Check each line of the material, and show the ones that include the word "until".

[Opening THE RECORDS section]

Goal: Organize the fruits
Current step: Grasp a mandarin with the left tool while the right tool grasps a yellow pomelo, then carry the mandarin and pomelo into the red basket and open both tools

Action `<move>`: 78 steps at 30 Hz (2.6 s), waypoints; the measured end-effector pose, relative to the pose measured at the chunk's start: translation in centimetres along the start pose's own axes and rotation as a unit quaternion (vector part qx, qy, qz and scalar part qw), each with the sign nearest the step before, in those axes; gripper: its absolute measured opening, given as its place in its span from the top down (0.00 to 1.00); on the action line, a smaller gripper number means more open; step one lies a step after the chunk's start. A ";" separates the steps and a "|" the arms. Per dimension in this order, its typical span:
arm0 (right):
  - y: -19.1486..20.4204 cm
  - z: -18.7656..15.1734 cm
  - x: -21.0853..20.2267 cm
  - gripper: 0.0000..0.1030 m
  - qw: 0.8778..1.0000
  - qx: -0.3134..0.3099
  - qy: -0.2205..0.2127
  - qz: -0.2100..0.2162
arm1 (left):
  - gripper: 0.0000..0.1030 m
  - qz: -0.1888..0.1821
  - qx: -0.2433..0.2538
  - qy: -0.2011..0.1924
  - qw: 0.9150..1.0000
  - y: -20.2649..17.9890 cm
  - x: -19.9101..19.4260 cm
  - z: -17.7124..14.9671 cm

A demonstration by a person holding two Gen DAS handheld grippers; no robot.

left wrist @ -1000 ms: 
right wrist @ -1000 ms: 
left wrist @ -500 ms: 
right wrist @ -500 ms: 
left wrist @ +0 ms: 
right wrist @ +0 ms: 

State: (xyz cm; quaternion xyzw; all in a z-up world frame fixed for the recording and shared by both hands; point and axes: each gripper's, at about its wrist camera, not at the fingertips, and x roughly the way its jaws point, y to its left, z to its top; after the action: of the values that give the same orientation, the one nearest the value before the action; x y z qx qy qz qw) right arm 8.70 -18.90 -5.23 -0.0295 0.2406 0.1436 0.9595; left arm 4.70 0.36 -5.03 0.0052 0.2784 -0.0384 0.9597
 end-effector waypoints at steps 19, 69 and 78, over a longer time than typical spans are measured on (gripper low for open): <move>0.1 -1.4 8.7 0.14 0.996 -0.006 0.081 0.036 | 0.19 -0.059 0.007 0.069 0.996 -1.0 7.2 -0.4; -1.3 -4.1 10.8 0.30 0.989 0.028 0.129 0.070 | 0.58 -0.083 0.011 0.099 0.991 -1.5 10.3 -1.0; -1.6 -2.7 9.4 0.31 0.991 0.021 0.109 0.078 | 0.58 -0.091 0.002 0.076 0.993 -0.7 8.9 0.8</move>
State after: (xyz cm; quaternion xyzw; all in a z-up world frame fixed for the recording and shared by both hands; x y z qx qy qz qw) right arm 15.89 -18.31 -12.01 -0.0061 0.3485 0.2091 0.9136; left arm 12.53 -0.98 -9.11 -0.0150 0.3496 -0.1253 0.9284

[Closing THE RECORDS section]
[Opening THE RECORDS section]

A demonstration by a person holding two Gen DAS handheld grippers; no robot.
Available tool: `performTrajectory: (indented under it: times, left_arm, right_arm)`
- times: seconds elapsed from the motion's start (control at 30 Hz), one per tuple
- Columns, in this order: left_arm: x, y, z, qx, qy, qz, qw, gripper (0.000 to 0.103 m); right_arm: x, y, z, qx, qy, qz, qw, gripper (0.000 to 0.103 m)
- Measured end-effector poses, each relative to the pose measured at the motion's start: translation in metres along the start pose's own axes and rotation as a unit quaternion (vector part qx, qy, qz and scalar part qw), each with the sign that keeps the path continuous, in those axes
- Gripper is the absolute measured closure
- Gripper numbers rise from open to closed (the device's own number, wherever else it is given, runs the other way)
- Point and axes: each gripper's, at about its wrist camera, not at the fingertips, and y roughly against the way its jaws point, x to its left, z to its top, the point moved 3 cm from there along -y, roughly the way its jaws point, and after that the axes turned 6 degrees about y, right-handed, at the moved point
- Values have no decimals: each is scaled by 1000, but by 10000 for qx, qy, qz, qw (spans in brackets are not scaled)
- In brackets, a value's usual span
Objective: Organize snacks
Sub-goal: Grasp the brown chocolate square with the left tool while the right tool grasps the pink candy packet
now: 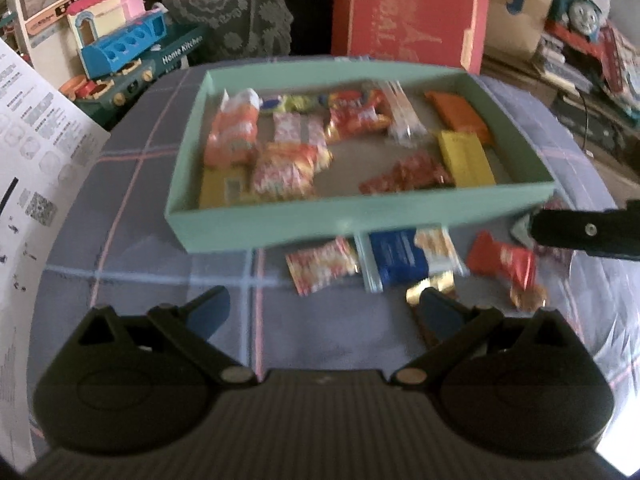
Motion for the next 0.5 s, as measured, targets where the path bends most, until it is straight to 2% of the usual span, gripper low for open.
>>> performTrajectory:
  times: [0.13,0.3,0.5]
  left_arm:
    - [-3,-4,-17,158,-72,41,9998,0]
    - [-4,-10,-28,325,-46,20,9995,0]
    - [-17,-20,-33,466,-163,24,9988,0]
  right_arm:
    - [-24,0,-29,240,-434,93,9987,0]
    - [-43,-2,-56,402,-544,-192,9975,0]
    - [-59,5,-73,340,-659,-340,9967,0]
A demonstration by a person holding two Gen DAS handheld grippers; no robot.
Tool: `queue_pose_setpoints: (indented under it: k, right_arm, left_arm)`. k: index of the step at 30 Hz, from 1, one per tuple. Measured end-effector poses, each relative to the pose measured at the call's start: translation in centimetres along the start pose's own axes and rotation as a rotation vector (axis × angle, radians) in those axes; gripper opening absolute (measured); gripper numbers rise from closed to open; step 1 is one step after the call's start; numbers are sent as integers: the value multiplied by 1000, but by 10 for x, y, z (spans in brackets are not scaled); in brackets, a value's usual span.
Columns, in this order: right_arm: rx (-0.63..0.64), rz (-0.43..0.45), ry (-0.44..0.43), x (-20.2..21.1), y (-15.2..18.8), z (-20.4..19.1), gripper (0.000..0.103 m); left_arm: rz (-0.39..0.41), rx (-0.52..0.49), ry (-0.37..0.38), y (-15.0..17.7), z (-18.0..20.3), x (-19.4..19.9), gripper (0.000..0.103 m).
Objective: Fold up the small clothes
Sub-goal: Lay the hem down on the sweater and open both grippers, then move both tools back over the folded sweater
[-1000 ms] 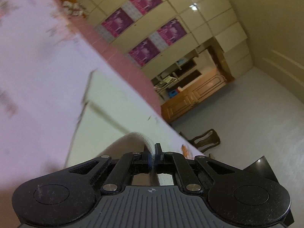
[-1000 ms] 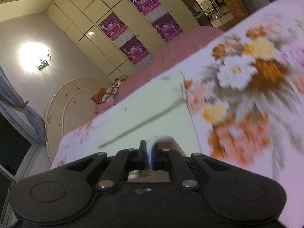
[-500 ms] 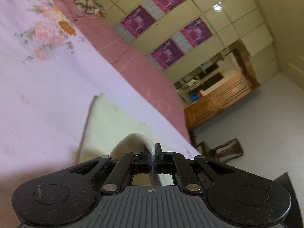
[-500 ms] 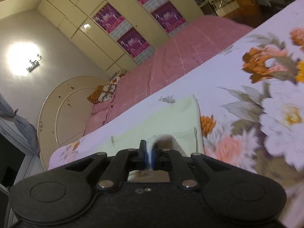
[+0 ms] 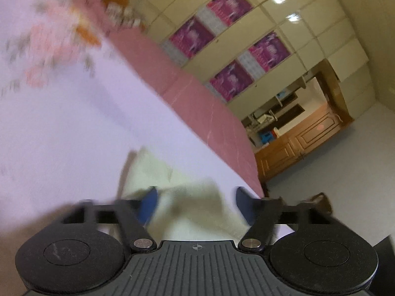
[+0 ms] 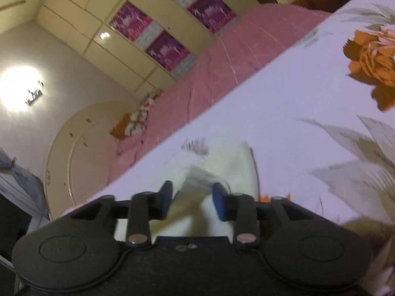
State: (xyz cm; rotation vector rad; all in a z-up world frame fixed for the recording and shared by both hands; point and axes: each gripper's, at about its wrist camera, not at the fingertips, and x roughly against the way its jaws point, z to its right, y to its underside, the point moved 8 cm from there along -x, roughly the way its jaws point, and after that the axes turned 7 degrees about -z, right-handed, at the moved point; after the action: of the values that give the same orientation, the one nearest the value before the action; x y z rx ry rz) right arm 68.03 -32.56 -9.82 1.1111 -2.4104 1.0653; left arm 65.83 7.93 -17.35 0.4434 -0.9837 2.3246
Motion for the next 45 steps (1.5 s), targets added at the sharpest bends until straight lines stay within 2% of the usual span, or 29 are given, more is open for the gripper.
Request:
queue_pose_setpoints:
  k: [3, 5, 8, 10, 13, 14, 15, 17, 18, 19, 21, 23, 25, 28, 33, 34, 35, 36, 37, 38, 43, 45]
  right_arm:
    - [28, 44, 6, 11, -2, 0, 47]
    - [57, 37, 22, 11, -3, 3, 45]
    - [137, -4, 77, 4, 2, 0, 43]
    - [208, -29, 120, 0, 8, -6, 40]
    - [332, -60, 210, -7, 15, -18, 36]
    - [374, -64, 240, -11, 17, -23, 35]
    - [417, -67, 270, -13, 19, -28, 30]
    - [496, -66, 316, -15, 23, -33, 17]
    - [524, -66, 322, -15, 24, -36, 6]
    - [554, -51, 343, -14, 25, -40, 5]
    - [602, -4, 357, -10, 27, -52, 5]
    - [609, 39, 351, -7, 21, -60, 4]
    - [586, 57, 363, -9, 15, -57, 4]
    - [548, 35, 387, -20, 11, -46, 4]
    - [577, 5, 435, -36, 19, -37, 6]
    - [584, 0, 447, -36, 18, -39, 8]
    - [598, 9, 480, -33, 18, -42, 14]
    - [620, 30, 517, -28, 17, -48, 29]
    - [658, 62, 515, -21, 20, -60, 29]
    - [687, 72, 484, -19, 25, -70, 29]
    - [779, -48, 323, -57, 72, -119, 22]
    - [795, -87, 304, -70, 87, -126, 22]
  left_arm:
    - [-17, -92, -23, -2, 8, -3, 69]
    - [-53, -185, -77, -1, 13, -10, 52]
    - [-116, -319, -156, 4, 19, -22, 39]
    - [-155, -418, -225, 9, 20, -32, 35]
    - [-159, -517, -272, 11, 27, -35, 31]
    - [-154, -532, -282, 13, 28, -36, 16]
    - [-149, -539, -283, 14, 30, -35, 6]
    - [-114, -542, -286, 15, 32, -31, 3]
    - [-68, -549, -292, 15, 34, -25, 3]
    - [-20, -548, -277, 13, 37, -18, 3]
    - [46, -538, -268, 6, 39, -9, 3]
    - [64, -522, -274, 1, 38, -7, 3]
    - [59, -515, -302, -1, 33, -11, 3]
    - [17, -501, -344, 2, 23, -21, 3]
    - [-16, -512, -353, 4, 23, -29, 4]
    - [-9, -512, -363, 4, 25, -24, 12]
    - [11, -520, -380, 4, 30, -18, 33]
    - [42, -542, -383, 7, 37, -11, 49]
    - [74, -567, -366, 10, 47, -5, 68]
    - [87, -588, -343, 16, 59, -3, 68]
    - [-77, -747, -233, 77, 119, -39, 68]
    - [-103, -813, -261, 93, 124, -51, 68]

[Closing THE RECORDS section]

(RESPONSE TO THIS TASK):
Motion for the next 0.5 s, as measured, targets where the path bends most, until it is straight to 2% of the usual span, gripper low for open.
Motion for the next 45 steps (1.5 s), targets added at the sharpest bends until straight lines stay within 2% of the usual span, or 29 are given, more is open for the gripper.

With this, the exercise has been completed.